I 7 doni dello SPIRITO SANTO spiegati in maniera davvero semplice!

I simboli dello Spirito Santo

Lo Spirito Santo assume diverse forme simboliche per descrivere la Sua opera di santificazione:

  • Fonte viva: L'amore è acqua che sazia; chi ama Dio di vero cuore non cerca né desidera niente più. Chi ha sete può andare a Cristo e bere l'acqua dello Spirito che renderà beati in questa e nell'altra vita.
  • Rugiada: L'amore feconda i buoni desideri e tempera gli ardori delle passioni malvage. Basta un quarto d'ora di orazione per sedare ogni odio o amore disordinato.
  • Riposo e conforto: Nella fatica l'amore è riposo, nel pianto è conforto. Unire la propria volontà a quella di Dio dona una pace che supera tutti i piaceri del senso.
  • Ospite dolce dell'anima: Lo Spirito Santo abita nell'anima che lo ama, ma è un "Dio superbo" nel senso che non vuole compagni nel cuore; desidera essere l'unico ad esservi adorato.
Infografica che riassume i simboli dello Spirito Santo: fuoco, colomba, acqua, nuvola e luce

Struttura della Novena e i Sette Doni

La novena permette ai fedeli di pregare specificamente per ricevere i sette doni dello Spirito Santo. Ogni giorno è dedicato a una richiesta particolare, accompagnata dalla recita del Veni Creator Spiritus o della Sequenza allo Spirito Santo.

I nove giorni di preghiera

Giorno Dono richiesto Significato spirituale
1° Giorno Timore di Dio Freno per non cadere negli errori passati.
2° Giorno Pietà Fervore nel servire e seguire le ispirazioni divine.
3° Giorno Scienza Conoscenza profonda delle cose di Dio per la salvezza.
4° Giorno Forza Coraggio contro gli attacchi del demonio e i pericoli del mondo.
5° Giorno Consiglio Capacità di scoprire le trappole dello spirito tentatore.
6° Giorno Intelligenza Comprensione dei misteri divini e distacco dalle vanità.
7° Giorno Saggezza Capacità di dirigere ogni azione verso il fine ultimo: Dio.
8° Giorno Umile supplica Adorazione e richiesta di perdono per le resistenze alla grazia.
9° Giorno Offerta e invocazione Consacrazione totale del cuore e richiesta di zelo apostolico.
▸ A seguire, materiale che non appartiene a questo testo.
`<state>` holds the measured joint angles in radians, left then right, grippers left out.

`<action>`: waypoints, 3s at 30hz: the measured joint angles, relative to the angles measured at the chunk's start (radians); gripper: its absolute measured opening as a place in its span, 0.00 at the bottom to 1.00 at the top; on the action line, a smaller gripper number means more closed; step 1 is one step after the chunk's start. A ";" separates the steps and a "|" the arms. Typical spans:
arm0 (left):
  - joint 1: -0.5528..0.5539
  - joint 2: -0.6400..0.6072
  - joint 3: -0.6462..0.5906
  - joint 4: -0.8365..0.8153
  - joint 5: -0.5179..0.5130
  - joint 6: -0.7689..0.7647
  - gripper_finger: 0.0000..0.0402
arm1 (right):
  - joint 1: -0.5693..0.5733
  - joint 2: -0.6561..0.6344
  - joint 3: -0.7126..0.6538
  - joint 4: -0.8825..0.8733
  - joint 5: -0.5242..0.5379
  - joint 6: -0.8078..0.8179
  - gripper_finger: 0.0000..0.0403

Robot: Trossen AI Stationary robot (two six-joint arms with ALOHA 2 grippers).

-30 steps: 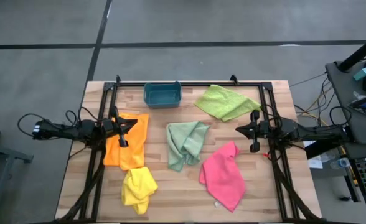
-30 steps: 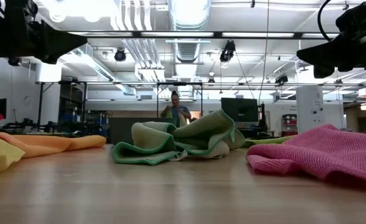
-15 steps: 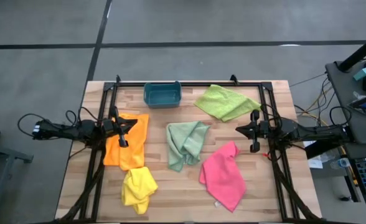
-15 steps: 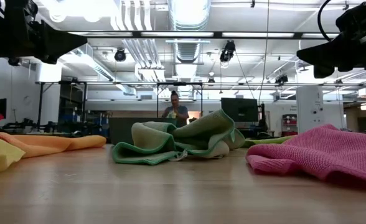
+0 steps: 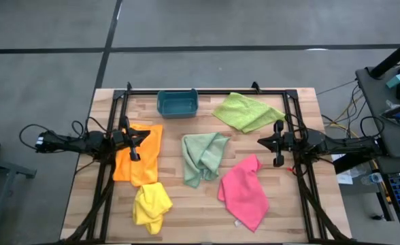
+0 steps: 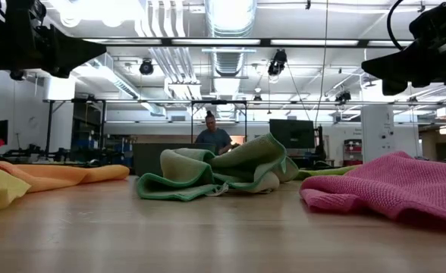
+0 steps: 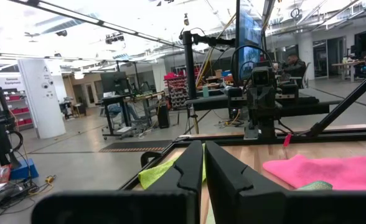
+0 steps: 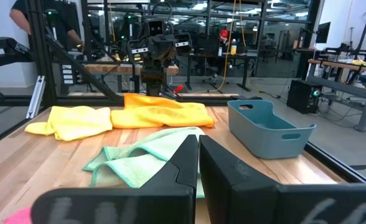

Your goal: Fold microfiber towels

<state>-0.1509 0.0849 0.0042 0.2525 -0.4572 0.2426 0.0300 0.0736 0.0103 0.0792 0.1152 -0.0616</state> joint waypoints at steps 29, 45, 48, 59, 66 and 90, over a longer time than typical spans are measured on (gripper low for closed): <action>0.000 -0.001 0.000 0.148 0.055 -0.602 0.01 | 0.000 0.006 0.000 -0.021 0.203 0.852 0.02; 0.000 -0.001 0.000 0.210 0.059 -0.816 0.01 | 0.000 0.008 0.000 -0.023 0.209 0.631 0.02; 0.000 -0.002 0.000 0.211 0.048 -0.699 0.01 | 0.000 0.008 0.000 -0.023 0.208 0.626 0.02; 0.000 0.098 0.035 0.256 0.036 -0.674 0.01 | 0.000 0.008 0.000 -0.018 0.211 0.622 0.02; 0.000 0.305 0.182 0.263 0.038 -0.679 0.01 | 0.000 0.008 0.000 0.033 0.234 0.503 0.02; -0.093 1.203 0.833 -0.015 0.145 -0.734 0.01 | 0.000 0.007 0.035 0.195 0.230 0.096 0.02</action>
<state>-0.2442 1.2878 0.8374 0.2372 -0.3127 -0.4918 0.0299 0.0807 0.0453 0.2740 0.3450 0.0340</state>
Profilo biografico di Sant’Alfonso Maria de’ Liguori

Alfonso Maria de’ Liguori nacque a Napoli, nel quartiere Marianella, il 27 settembre 1696, primogenito di una nobile famiglia di cavalieri napoletani. Educato rigidamente, completò gli studi secondari a dodici anni e si laureò in diritto civile ed ecclesiastico a soli sedici anni, diventando un acclamato avvocato del foro napoletano.

La conversione e il "Mondo, ti ho conosciuto"

Nonostante i successi forensi e le pressioni familiari per un matrimonio di prestigio, Alfonso visse un momento di raffreddamento spirituale verso i venticinque anni. Tuttavia, durante il ritiro della Settimana Santa del 1723, prese la decisione definitiva di lasciare la vita mondana. Celebre è la sua esclamazione: «Mondo, ti ho conosciuto… Addio tribunali!». Il 29 agosto dello stesso anno, mentre assisteva i malati all'Ospedale degli Incurabili, sentì una voce interiore che lo invitava a lasciare tutto per Dio.

Fondazione della Congregazione dei Redentoristi

Ordinato sacerdote il 21 dicembre 1726, Alfonso si dedicò alla predicazione nei quartieri più poveri di Napoli. Nel 1732, ritirandosi a Scala, comprese che la sua missione era rivolta agli "abbandonati" delle campagne. Il 9 novembre 1732 nacque ufficialmente la Congregazione dei Padri del Santissimo Redentore. Sant'Alfonso fu un autore prolifico, scrivendo oltre 110 opere, tra cui le famose Massime Eterne, e fu nominato vescovo all'età di 64 anni, lasciando un'impronta indelebile nella spiritualità della Chiesa attraverso il suo ministero di misericordia.

Ritratto storico di Sant’Alfonso Maria de’ Liguori nel suo studio mentre scrive

Invocazioni e preghiere finali

La devozione alfonsiana si conclude spesso con invocazioni ardenti allo Spirito Santo affinché rinnovi la Chiesa e il cuore dei fedeli:

"Vieni, o Spirito Santo, e da’ a noi un cuore nuovo, che ravvivi in noi tutti i doni da Te ricevuti... un cuore puro, che non conosca il male se non per definirlo, per combatterlo e per fuggirlo... un cuore grande, aperto alla Tua silenziosa e potente parola ispiratrice."

O Spirito Santo, Amore del Padre e del Figlio, ispira sempre ciò che si deve pensare, dire, tacere e agire per cercare la gloria di Dio e il bene delle anime.